What this task involves:
In the entries below, find the lines that include "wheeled" and give their number as the whole reply.

Stored data
--- START ---
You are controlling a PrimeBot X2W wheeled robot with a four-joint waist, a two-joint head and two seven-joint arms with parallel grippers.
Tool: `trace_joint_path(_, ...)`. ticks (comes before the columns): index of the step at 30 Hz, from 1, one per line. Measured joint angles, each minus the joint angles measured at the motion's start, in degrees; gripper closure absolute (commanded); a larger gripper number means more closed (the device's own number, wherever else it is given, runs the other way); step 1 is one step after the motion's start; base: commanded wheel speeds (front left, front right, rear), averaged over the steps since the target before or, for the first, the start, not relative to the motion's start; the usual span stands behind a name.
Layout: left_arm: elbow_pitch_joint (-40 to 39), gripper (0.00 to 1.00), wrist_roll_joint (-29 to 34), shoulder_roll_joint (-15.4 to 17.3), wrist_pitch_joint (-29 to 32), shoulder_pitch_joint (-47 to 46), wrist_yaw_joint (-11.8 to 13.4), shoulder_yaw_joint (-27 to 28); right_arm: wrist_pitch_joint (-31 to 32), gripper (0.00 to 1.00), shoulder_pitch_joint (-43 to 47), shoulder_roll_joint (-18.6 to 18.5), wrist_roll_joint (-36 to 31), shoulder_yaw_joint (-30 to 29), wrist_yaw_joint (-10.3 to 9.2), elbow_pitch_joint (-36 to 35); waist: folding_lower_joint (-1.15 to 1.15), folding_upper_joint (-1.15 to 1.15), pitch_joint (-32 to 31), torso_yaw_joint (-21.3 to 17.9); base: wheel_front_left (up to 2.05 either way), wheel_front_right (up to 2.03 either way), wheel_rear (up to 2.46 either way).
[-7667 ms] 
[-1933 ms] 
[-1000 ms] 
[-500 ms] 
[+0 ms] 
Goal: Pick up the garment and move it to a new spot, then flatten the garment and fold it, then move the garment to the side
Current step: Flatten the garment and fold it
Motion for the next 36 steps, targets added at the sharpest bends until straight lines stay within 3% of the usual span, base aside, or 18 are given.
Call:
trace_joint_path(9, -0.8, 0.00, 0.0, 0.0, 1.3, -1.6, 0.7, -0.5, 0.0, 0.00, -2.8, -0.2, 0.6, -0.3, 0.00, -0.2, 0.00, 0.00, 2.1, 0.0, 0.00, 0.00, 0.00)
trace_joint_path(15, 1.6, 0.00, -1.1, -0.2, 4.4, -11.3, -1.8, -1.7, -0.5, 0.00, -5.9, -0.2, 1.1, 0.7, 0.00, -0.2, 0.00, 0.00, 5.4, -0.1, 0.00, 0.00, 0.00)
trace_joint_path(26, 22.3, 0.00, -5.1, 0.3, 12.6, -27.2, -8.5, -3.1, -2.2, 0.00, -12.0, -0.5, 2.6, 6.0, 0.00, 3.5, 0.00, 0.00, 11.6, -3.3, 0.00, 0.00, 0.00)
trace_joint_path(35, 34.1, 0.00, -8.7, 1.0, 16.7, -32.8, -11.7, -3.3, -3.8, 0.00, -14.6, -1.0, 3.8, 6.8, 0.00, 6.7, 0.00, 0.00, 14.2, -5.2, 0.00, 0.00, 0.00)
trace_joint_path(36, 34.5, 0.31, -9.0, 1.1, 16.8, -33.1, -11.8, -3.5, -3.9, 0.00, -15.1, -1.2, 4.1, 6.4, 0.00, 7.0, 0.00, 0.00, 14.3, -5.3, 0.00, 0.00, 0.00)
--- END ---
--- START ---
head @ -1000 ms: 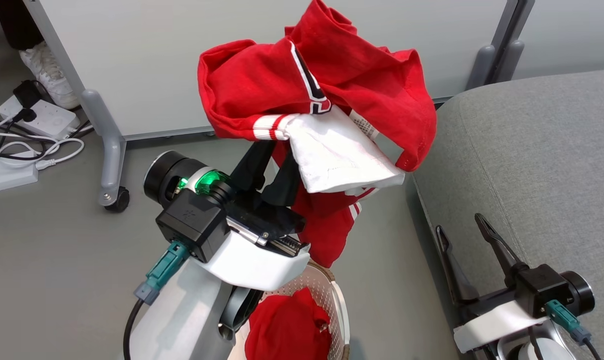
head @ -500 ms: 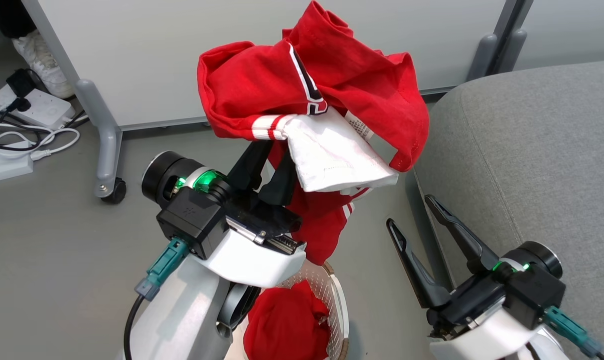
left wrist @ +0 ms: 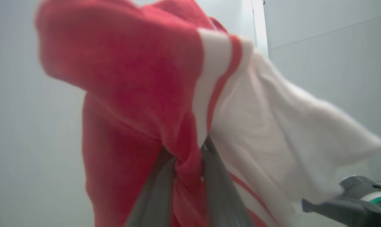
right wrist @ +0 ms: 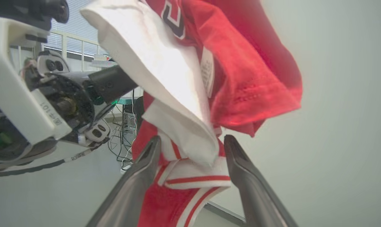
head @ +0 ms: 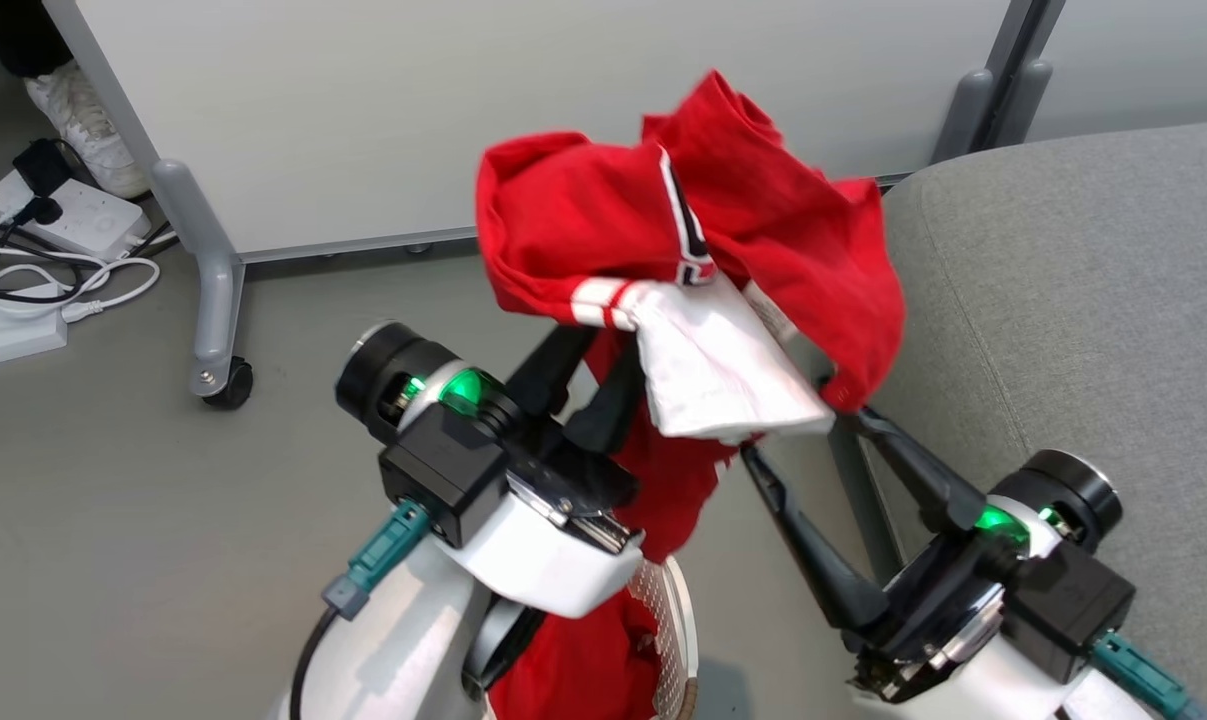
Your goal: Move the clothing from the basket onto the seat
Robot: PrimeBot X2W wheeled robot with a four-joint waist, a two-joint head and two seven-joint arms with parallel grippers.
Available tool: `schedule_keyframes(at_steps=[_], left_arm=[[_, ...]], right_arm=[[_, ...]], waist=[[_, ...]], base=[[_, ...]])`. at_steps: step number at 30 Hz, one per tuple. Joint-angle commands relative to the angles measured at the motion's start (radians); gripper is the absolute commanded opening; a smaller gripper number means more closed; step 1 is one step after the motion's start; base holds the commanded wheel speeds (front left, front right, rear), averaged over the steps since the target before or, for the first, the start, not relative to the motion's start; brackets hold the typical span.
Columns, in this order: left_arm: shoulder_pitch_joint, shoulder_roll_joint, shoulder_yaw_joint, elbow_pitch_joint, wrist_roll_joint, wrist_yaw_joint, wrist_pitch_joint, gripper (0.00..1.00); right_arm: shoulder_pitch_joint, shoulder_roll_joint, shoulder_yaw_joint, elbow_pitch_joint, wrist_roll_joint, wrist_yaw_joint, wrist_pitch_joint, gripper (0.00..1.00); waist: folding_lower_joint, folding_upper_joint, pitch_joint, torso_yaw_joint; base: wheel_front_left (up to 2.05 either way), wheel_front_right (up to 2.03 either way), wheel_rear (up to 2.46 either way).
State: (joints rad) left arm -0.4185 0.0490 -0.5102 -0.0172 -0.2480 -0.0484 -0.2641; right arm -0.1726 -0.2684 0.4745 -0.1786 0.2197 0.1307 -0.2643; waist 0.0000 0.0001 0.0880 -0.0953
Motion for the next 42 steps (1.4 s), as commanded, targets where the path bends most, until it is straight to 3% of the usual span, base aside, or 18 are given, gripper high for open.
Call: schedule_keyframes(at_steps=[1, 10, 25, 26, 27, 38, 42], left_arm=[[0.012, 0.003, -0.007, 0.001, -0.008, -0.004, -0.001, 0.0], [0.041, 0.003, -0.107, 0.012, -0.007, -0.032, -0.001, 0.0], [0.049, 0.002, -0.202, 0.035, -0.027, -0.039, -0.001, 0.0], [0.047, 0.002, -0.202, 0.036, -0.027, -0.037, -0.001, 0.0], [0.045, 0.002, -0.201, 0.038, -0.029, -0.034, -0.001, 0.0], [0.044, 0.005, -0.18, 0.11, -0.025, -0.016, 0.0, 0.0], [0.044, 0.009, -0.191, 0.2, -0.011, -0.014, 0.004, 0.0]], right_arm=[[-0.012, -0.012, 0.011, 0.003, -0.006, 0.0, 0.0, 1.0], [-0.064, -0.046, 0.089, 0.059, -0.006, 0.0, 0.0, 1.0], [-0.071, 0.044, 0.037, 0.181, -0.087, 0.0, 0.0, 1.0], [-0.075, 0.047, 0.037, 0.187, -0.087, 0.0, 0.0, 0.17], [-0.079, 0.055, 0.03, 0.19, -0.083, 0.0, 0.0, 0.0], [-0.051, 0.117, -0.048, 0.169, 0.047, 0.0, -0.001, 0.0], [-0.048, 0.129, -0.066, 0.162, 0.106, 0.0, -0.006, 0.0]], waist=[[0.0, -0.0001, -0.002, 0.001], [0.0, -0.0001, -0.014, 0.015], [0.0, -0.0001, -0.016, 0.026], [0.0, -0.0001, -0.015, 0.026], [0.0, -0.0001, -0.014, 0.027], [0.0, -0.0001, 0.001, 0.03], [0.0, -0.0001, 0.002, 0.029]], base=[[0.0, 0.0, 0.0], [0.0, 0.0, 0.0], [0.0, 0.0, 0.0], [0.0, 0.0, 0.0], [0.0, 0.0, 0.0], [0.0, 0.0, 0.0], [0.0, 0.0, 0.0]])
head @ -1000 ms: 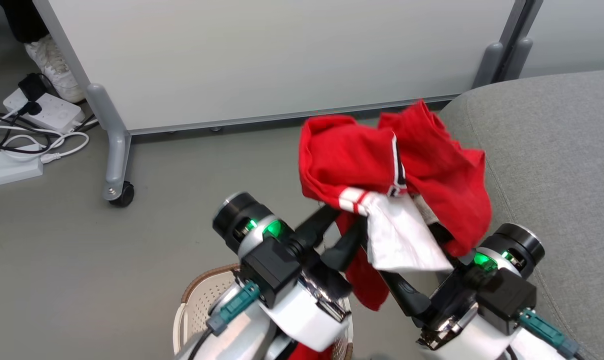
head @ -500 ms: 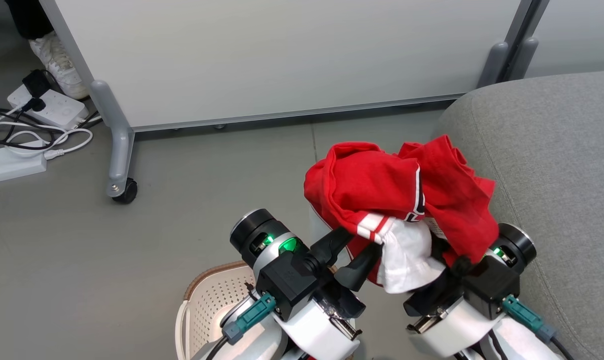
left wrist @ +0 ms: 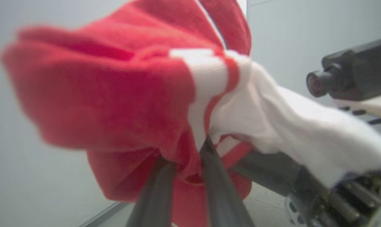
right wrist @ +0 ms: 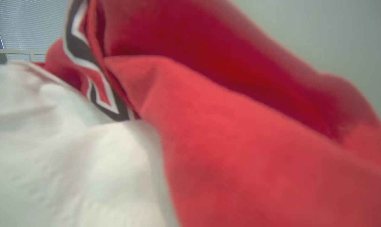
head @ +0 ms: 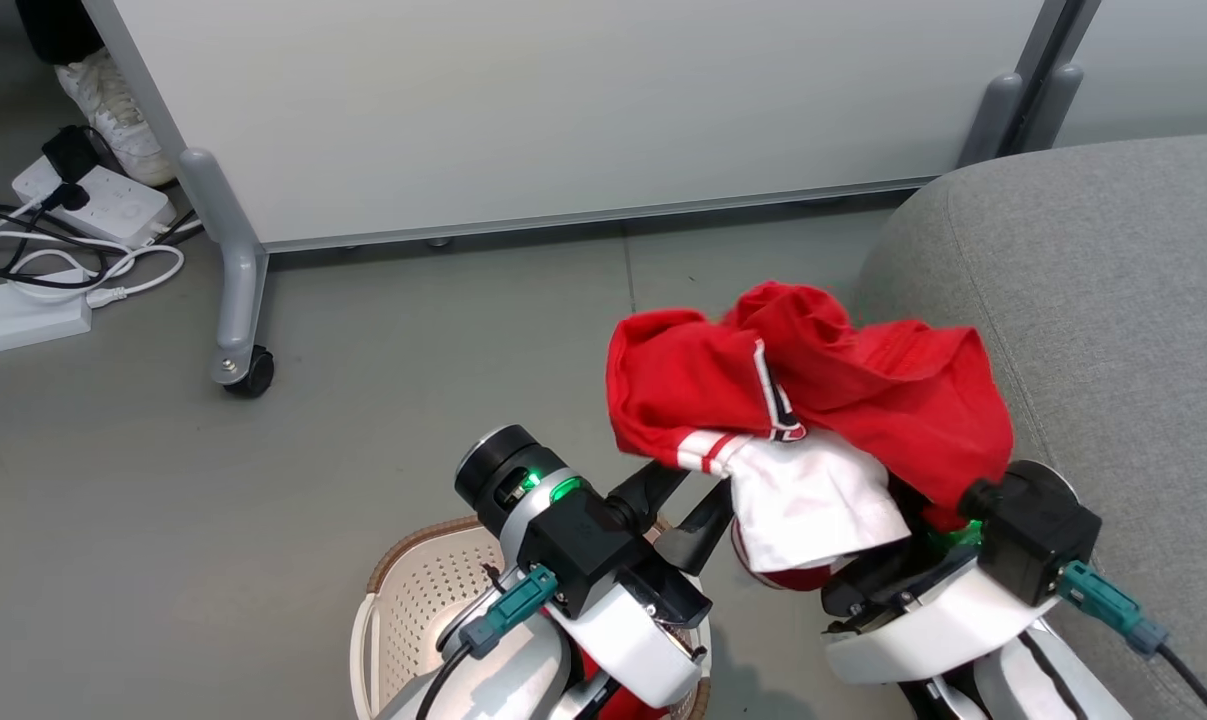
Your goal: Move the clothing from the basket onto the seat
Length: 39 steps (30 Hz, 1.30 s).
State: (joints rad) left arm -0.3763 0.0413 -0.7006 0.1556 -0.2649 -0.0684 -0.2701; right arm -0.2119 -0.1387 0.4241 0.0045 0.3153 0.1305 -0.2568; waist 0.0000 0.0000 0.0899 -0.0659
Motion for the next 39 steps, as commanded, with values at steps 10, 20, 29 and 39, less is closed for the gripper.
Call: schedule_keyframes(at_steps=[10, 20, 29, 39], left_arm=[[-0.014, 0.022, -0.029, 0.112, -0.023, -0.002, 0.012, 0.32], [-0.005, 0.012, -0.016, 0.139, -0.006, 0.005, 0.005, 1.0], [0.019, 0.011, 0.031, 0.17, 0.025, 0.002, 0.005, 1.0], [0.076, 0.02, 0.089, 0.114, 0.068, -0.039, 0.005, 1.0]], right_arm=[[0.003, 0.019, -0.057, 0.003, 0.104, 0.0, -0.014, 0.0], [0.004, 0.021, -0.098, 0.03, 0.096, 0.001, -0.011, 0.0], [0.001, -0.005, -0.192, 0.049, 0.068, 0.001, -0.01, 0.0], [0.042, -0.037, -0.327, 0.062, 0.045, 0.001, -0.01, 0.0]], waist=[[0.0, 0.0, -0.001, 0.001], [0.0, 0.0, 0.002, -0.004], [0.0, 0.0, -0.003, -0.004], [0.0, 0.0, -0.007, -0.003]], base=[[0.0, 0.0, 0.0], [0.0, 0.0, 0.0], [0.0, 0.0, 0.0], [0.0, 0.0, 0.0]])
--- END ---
Worked solution:
2